Lu
La jeune fille et la mer de David Vann
Les petites musiques de Roland Buti
Les visages ronds et lisses des sœurs Clément expriment toujours la confiance béate des enfants qui se réveillent. Elles sont jumelles. Fausses jumelles, lui ont-elles dit. Nées dans les mêmes minutes, elles ne se ressemblent pas. L'une est-elle meilleure que l'autre ? se demande Jana. Celle qui est sortie en deuxième du ventre de leur mère en cédant volontiers sa place d'aînée ? Ou le contraire peut-être ? La lumière aveuglante tout la-bas ? Un danger? Celle qui a ouvert la voie pour sa cadette doit être la plus altruiste...

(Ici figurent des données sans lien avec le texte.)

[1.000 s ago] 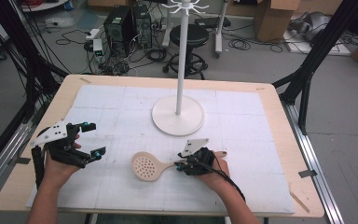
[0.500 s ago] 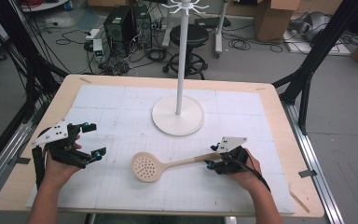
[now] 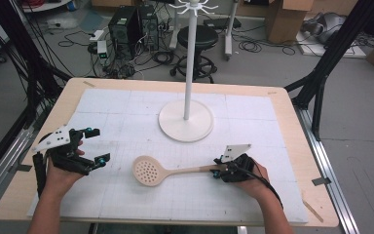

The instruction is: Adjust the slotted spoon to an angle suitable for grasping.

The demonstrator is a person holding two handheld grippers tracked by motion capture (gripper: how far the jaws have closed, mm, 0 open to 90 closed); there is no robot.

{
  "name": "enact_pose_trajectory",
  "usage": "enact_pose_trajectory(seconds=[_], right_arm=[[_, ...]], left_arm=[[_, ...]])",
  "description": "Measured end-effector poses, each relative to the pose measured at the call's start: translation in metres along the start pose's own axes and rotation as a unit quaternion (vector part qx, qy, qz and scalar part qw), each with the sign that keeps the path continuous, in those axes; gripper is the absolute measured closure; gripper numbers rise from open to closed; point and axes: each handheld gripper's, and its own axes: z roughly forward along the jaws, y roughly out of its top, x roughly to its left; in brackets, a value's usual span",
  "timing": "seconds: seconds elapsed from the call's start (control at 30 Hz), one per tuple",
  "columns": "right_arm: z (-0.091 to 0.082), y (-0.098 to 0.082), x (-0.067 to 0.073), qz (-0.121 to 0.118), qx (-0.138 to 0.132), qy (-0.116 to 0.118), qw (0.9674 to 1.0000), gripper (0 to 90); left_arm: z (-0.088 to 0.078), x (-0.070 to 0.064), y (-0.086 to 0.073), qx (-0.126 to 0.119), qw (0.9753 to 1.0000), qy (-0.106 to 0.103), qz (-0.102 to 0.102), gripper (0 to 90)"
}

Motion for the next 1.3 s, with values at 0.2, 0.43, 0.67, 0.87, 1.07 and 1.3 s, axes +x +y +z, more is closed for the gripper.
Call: enact_pose_trajectory(seconds=[0.2, 0.43, 0.67, 0.87, 1.07, 1.3], right_arm=[[0.008, 0.011, 0.012, -0.034, -0.003, 0.007, 0.9994, 64.7], [0.030, 0.036, 0.027, -0.061, -0.010, 0.010, 0.9980, 67.0], [0.047, 0.055, 0.036, -0.054, -0.007, 0.006, 0.9985, 64.0], [0.014, 0.039, 0.026, -0.009, -0.044, 0.002, 0.9990, 56.6], [-0.008, 0.006, 0.019, 0.027, -0.028, -0.007, 0.9992, 55.8], [0.005, 0.004, 0.018, 0.008, 0.008, 0.000, 0.9999, 72.0]], left_arm=[[-0.002, -0.001, 0.004, -0.003, 1.0000, -0.002, 0.006, 1.7], [-0.004, -0.003, 0.007, -0.009, 0.9999, -0.002, 0.009, 1.7], [-0.006, -0.002, 0.009, -0.014, 0.9999, -0.002, 0.010, 1.7], [-0.004, -0.003, 0.007, -0.007, 0.9999, -0.003, 0.011, 1.7], [-0.005, -0.002, 0.007, -0.010, 0.9999, -0.001, 0.010, 1.7], [-0.004, -0.003, 0.008, -0.010, 0.9999, -0.004, 0.011, 1.7]])
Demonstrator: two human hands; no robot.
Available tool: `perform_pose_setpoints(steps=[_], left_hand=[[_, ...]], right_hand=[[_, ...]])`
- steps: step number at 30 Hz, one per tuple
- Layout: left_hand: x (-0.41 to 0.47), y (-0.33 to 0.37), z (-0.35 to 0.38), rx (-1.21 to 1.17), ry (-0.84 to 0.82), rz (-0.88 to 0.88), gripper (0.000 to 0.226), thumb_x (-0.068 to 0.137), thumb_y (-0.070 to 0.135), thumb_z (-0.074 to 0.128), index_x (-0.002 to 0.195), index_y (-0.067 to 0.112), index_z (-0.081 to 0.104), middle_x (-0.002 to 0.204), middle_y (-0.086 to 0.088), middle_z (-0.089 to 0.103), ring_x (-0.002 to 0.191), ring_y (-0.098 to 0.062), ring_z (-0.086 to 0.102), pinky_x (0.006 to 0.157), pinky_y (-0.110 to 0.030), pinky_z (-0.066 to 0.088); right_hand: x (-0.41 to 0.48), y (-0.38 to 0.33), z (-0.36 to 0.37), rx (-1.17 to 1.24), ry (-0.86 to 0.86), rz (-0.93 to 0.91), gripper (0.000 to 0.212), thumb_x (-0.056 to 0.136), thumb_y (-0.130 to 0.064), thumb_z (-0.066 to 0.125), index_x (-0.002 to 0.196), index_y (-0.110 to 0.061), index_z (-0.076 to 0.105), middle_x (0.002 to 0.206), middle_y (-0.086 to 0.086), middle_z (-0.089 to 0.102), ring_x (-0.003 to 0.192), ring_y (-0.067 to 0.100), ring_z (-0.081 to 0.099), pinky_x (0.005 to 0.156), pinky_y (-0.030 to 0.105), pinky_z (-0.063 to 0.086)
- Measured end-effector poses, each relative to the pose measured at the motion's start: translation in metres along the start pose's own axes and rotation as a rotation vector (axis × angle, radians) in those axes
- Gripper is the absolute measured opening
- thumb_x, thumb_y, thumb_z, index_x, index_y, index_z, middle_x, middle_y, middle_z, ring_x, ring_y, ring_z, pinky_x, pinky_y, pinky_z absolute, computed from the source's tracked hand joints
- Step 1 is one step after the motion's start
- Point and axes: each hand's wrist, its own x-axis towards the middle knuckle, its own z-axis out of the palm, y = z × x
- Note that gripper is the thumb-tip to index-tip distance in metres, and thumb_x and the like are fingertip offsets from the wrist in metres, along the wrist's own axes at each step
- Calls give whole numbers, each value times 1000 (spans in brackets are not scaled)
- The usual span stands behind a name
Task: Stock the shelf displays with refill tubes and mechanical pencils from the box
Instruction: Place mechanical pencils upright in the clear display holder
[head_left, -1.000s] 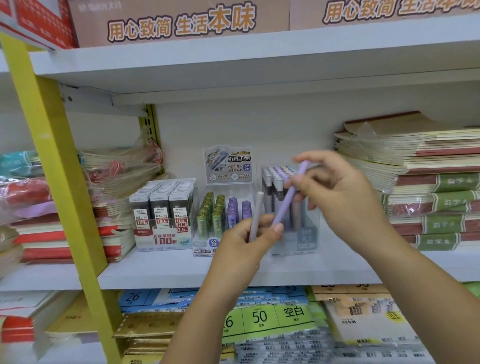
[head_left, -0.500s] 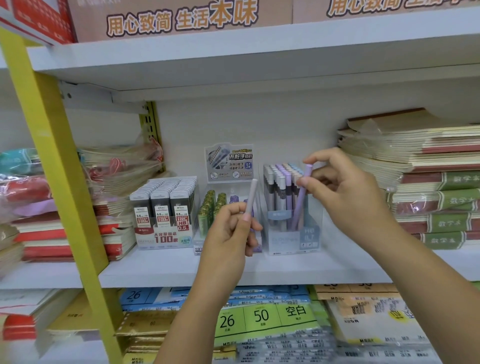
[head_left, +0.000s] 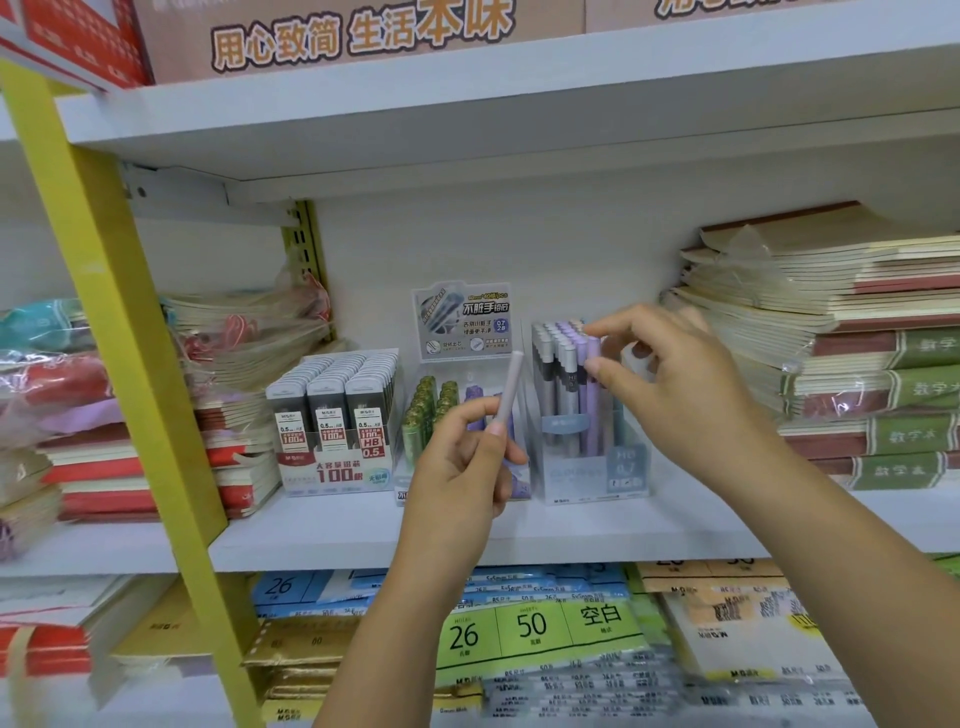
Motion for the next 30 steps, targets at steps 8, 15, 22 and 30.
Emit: perform_pose_setpoints(steps=[8,15,22,30], left_hand=[[-1,0,-1,-6,-12,-33,23,104,21,50,103,35,69,76,3,66,52,-5,49,47,-15,39],[0,0,-2,21,-20,-45,21,104,14,48,111,20,66,73,6,66,53,-3,51,48,-13,41],[-2,4,0,-19,-48,-28,22,100,13,56,112,25,70,81,3,70,62,-6,60,55,-14,46],[-6,6,6,9,-132,-33,25,91,11,69,111,25,74,80,4,71,66,-9,64,58,-18,50]], right_hand=[[0,0,6,66,108,-24,20,82,-14,72,98,-26,68,82,-12,58,76,4,51,67,6,35],[-2,6,17,-209,144,-73,25,85,-29,63,109,-25,69,94,-9,39,94,8,30,78,19,29],[-5,-6,7,-204,166,-60,29,92,-29,60,120,-25,64,114,-1,54,107,13,41,91,29,39],[-7,-29,1,649,-151,254,19,90,-6,62,105,-18,65,84,8,74,62,13,65,52,19,48]])
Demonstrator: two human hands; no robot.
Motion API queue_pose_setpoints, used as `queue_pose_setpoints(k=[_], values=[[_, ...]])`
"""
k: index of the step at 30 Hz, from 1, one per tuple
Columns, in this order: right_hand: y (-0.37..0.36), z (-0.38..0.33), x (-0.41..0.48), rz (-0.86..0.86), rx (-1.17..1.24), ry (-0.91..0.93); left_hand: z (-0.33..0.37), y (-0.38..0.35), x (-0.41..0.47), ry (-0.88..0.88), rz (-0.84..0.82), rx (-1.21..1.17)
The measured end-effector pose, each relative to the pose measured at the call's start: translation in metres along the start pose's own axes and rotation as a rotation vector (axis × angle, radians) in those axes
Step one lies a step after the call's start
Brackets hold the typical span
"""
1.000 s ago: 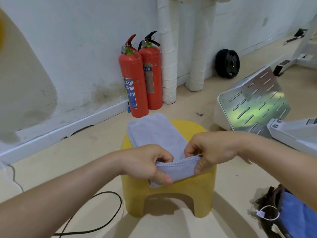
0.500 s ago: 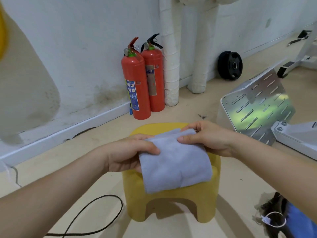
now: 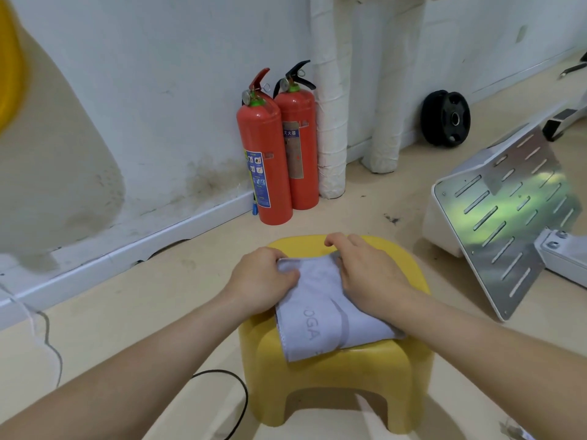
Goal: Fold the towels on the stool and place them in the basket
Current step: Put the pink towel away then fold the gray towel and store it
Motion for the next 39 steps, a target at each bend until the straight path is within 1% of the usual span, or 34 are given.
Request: queue_pose_setpoints(k=[2,7,9,12,16,18,20,22,23,25,28,29,30,31,32,33,34,35,36,37,38,39], values=[[0.0,-0.004,-0.001,-0.018,-0.089,-0.006,0.001,-0.001,0.003,-0.036,0.026,0.091],[0.005,-0.003,0.004,-0.01,-0.097,-0.048,0.004,0.0,0.009,-0.076,0.077,0.182],[0.005,0.001,0.009,0.0,-0.103,-0.103,0.005,-0.002,0.011,-0.078,0.079,0.227],[0.003,0.004,0.014,0.001,-0.188,-0.153,0.009,-0.006,0.011,-0.126,0.071,0.299],[0.001,0.006,0.013,0.016,-0.264,-0.16,0.008,-0.007,0.006,-0.176,0.071,0.341],[0.002,0.011,0.011,0.041,-0.266,-0.143,0.005,-0.006,0.008,-0.192,0.056,0.352],[0.001,0.016,0.011,0.018,-0.205,-0.114,0.005,-0.005,0.01,-0.207,-0.004,0.346],[0.002,0.018,0.013,-0.048,-0.124,-0.112,0.008,-0.007,0.009,-0.208,-0.069,0.305],[0.005,0.018,0.015,-0.093,-0.069,-0.146,0.009,-0.007,0.008,-0.198,-0.094,0.271],[0.014,0.019,0.018,-0.202,0.07,-0.282,0.01,-0.007,0.005,-0.193,-0.11,0.202],[0.025,0.023,0.015,-0.368,0.204,-0.447,0.012,-0.003,0.001,-0.222,-0.048,0.139],[0.028,0.023,0.014,-0.369,0.246,-0.467,0.012,0.0,0.001,-0.236,0.0,0.113],[0.03,0.024,0.015,-0.331,0.31,-0.467,0.012,0.005,0.001,-0.251,0.063,0.095],[0.031,0.023,0.016,-0.261,0.379,-0.446,0.013,0.012,0.001,-0.282,0.149,0.107],[0.033,0.022,0.018,-0.167,0.414,-0.41,0.016,0.018,0.0,-0.349,0.241,0.164],[0.035,0.021,0.018,-0.073,0.344,-0.35,0.023,0.023,-0.004,-0.449,0.317,0.231],[0.037,0.019,0.018,0.01,0.175,-0.268,0.032,0.024,-0.011,-0.565,0.365,0.274],[0.036,0.014,0.015,0.077,-0.012,-0.159,0.042,0.019,-0.02,-0.682,0.35,0.305],[0.03,0.008,0.01,0.111,-0.143,-0.043,0.051,0.008,-0.03,-0.778,0.259,0.336],[0.022,0.001,0.004,0.096,-0.169,0.045,0.055,-0.008,-0.04,-0.831,0.136,0.377],[0.013,-0.006,-0.001,0.04,-0.127,0.101,0.054,-0.024,-0.048,-0.827,0.018,0.448],[0.004,-0.014,-0.008,-0.034,-0.054,0.135,0.049,-0.036,-0.054,-0.792,-0.05,0.527]])
Point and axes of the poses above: each hand's wrist, its own x-axis towards the middle knuckle, its own y-axis out of the back of the hand, z = x × y, the point moved 5 cm from there along x, towards the middle knuckle, and after that the axes turned 12 degrees about x, right-handed, at the moved point
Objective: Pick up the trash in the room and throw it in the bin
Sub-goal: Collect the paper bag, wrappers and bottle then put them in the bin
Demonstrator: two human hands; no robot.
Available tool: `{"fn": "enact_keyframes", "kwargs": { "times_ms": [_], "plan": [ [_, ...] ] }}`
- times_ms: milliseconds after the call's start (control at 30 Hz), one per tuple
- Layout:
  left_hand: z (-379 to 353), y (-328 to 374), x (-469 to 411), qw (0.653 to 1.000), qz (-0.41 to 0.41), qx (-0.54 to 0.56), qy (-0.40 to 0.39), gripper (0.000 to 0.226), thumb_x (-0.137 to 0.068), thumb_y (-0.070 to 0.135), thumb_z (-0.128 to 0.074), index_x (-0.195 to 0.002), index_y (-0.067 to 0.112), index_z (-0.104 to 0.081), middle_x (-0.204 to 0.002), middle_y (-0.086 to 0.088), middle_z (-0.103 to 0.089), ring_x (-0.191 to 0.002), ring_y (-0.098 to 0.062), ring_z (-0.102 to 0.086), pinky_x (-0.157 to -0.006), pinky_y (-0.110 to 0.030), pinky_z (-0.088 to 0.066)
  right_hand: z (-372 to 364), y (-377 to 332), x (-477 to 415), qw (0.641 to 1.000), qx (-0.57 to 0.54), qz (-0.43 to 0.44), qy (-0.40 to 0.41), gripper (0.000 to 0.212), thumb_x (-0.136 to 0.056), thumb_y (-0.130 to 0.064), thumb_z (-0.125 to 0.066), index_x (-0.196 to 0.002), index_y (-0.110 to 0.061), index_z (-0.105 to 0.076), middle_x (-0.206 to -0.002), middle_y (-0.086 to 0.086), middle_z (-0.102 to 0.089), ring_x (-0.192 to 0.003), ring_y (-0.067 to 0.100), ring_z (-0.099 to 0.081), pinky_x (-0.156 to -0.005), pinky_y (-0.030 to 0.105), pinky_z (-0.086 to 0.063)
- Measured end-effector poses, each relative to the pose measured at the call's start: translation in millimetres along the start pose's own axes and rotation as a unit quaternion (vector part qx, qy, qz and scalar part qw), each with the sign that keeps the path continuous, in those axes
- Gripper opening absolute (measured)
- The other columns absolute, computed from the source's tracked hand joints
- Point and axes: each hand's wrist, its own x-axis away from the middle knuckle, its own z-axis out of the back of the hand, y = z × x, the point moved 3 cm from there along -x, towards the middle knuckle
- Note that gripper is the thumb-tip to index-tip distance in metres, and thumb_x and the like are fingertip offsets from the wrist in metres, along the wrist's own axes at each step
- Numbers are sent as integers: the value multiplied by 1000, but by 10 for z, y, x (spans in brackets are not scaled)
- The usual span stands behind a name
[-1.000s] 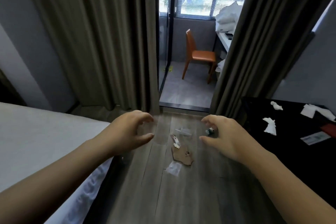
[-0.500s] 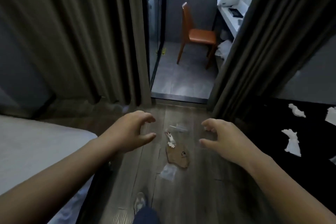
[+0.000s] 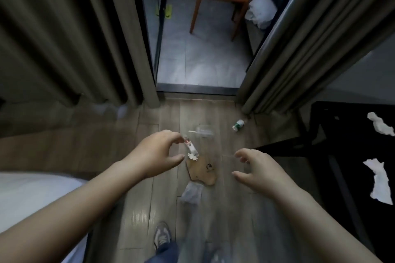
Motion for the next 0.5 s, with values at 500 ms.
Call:
{"fn": "enact_keyframes", "kwargs": {
  "times_ms": [500],
  "plan": [
    [-2078,-1057,-1443,987,146,31,-65,44,-85,38,-64,-126,23,-56,-123,6,-58,-110,-10,-56,-92,-26,-46,-1370,1034,-2215,996,22,20,-82,47,-85,-35,-64,-127,-18,-53,-124,4,-58,-116,20,-55,-96,37,-47]
  ]
}}
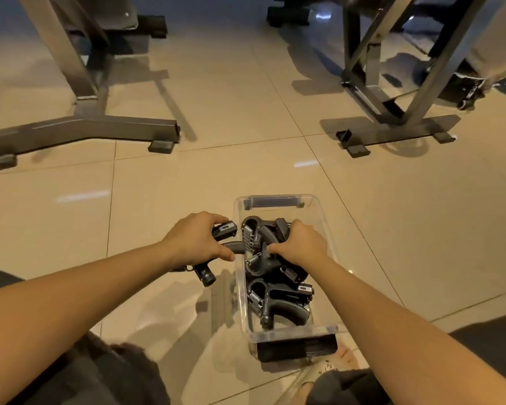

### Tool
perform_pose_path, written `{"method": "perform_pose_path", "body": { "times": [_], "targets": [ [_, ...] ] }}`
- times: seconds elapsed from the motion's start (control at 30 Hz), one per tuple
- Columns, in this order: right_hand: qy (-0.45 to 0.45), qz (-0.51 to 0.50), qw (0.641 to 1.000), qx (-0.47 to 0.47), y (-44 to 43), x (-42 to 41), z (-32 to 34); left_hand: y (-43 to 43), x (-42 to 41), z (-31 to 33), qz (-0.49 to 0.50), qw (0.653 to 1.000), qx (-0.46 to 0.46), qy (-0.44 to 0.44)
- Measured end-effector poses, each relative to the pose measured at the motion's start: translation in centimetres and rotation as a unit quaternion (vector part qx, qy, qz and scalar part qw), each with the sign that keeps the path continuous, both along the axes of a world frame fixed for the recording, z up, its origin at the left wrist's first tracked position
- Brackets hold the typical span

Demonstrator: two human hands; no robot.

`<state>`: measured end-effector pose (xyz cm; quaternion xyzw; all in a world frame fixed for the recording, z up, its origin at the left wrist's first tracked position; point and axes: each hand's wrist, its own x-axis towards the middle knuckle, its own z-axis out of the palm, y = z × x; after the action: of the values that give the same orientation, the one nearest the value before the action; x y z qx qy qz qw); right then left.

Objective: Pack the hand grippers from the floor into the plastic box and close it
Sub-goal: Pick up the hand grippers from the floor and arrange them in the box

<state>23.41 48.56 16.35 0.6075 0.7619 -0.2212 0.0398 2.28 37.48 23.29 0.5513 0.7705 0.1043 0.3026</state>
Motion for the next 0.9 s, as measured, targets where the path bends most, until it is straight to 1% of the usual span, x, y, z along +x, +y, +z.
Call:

Quelle surprise de réaliser un jour qu'elles ont des prénoms ! Une lettre laissée sur la crédence de la salle à manger adressée à Mesdemoiselles Blanche et Constance Clément. Oui, oui, bien sûr, elles étaient la bonté incarnée. Jana ne pouvait rien leur reprocher. La plupart des êtres humains ont l'air d'être des contrefaçons à force d'habitudes invétérées, n'est-ce pas? C est ce que disait Máša en regardant les habitants de la petite ville industrieuse dans laquelle elle avait atterri. Les sœurs Clément semblent avoir décidé des choses une fois pour toutes. Voilà qui doit être vraiment rassurant. Un fameux apprentissage quand même : apprendre à nier le doute en soi. L'avoir si bien appris que cela vient naturellement sans effort. Et se fabriquer un air joyeux à partir de rien. Avec le sentiment d'avoir établi ses quartiers au bon moment au bon endroit avec les bonnes personnes. C'est ce qu'elles veulent pour les filles. Elles appellent ça « développer l'aptitude à la vie intime et sérieuse ». Il ne faut pas courir le monde inu-tilement. Ce n'est que de la poudre aux yeux. On y perd la fraîcheur de sa jeunesse, c'est ce qu'elles répètent. Jana pense au joueur de flûte traversière du musée de l'Auberson. Petite fille, elle était impressionnée. Un automate androïde. Toute une mécanique compliquée à l'intérieur, des ressorts, des pistons, des soupapes pour faire bouger et souffler un garçonnet dans les trous de l'instrument. Sa figure joufflue de porcelaine brillante. De grands yeux écarquillés, un sourire au coin des lèvres, béat pour l'éternité. C'est cela qui remplit le visage des sœurs Clément : une torpeur délicieuse, celle de la courte mélodie toujours répétée. Et tant pis pour les rouages invisibles.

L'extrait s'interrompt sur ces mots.